We have to ask ourselves if military experience really matters in the above situation. When you're the president, sure, you're the Commander in Chief, but this was a role designed to be a civilian position. The president does not have any real or honorary military ranking. He is not considered a PART of the military itself, only an advisory position to which ultimate decision making, at the highest policy and strategic level is deferred. Tactics, logistical and strategical planning at lesser levels are performed the rank and file of the military for a reason: the president has better sh*t to do.
The president is surrounded by advisors of his own, the Joint Chiefs of Staff, being his key advisors in military situations. This is a group of the highest ranking commanders in the armed forces, generals, admirals, what-have-you. Their collective experience, along with that of the Pentagon, the CIA, and other arms of the executive branch, dwarf the singular experience any one president could have by the magnitude of hundreds of thousands.
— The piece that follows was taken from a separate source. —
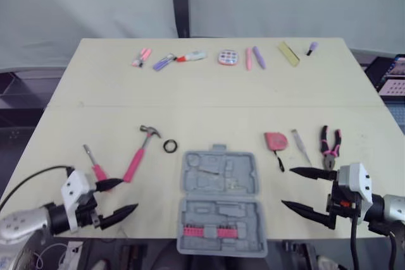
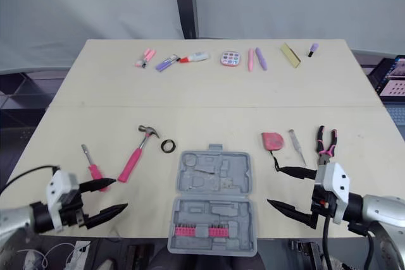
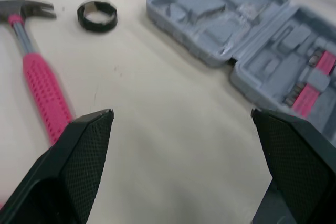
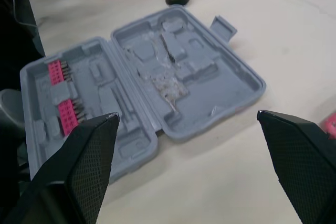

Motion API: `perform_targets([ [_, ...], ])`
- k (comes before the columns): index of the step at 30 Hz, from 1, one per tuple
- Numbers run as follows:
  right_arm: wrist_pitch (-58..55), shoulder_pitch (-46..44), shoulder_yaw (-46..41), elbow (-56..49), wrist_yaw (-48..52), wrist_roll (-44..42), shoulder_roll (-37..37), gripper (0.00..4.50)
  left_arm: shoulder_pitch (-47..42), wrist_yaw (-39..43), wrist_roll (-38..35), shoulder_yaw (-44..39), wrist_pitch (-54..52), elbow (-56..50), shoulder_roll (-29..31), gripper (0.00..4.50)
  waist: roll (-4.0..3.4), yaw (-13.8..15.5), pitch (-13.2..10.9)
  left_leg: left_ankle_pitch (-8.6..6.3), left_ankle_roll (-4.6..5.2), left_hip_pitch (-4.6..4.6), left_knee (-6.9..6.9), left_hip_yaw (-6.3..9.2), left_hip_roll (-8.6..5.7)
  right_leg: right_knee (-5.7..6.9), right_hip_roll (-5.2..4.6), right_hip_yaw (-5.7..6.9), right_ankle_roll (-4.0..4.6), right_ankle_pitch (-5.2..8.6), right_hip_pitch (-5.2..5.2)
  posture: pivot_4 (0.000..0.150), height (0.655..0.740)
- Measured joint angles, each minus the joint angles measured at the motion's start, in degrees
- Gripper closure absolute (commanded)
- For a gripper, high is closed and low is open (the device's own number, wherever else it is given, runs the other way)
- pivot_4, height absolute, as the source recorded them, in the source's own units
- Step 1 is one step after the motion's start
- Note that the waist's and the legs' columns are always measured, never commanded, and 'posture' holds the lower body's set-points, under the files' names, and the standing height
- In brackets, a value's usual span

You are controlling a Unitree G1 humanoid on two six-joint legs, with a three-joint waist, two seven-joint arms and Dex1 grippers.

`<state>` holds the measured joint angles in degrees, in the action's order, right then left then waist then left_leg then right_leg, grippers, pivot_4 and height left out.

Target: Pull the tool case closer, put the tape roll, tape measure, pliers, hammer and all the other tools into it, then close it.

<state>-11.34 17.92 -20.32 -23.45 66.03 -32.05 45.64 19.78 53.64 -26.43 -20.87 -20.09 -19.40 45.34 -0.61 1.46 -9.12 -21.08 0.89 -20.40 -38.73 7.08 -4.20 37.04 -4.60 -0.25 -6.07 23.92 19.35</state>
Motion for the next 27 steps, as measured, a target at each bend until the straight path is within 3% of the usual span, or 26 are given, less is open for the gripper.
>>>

So why on earth is it considered a necessity to have military experience in this position, when the founding fathers intentionally reserved ultimate command of the military for a civilian, and when that civilian is surrounded by hordes of experienced and knowledgeable veterans? Wouldn't it be preferable to have a clear thinking individual who knows when to leave the military planning to the military, and can simply wrap his mind around the foreign policy and geopolitical issues to which the military commanders may not be aware? Wouldn't it be better not to have a lower-ranking veteran, who's military experience is behind him by some 30 or 40 years, attempting to weigh his own combat experience against those of the collective armed forces? Perhaps if said individual had fully devoted his life to the military, spent years in war college, and climbed, wrung by wrung, to the appropriate level of multi-division command. But what other avenues of life experience would this person be missing for his decision making skills? Wouldn't he have sacrificed for his military experience an in-depth knowledge of civil law, of constitutional law, of trade unions, of corporate regulation, of foreign policy, or even the history of the US and the world? Above all, its essential that a president be able to make military decisions OUTSIDE of the context of military experience, outside of military culture, taking into consideration consequences that may effect society and the world as a whole.
I'd rather a person with experience in other avenues who can listen to his advisors (and choose them well), a person of reason and intellect who had spent his time attempting to understand the civil aspects of America, the issues it faces, and not its military ones. Qualified advisors can fill him in on the rest, present the situation, the options, the permutations and from there a decision can be made. Frankly, there's been enough politicians in the past several decades trying to tell us they know more than our nation's military, doctors, scientists, climatologists, historians, emergency responders, journalists, and other free thinkers. I'd rather have some one who could just LISTEN for a change.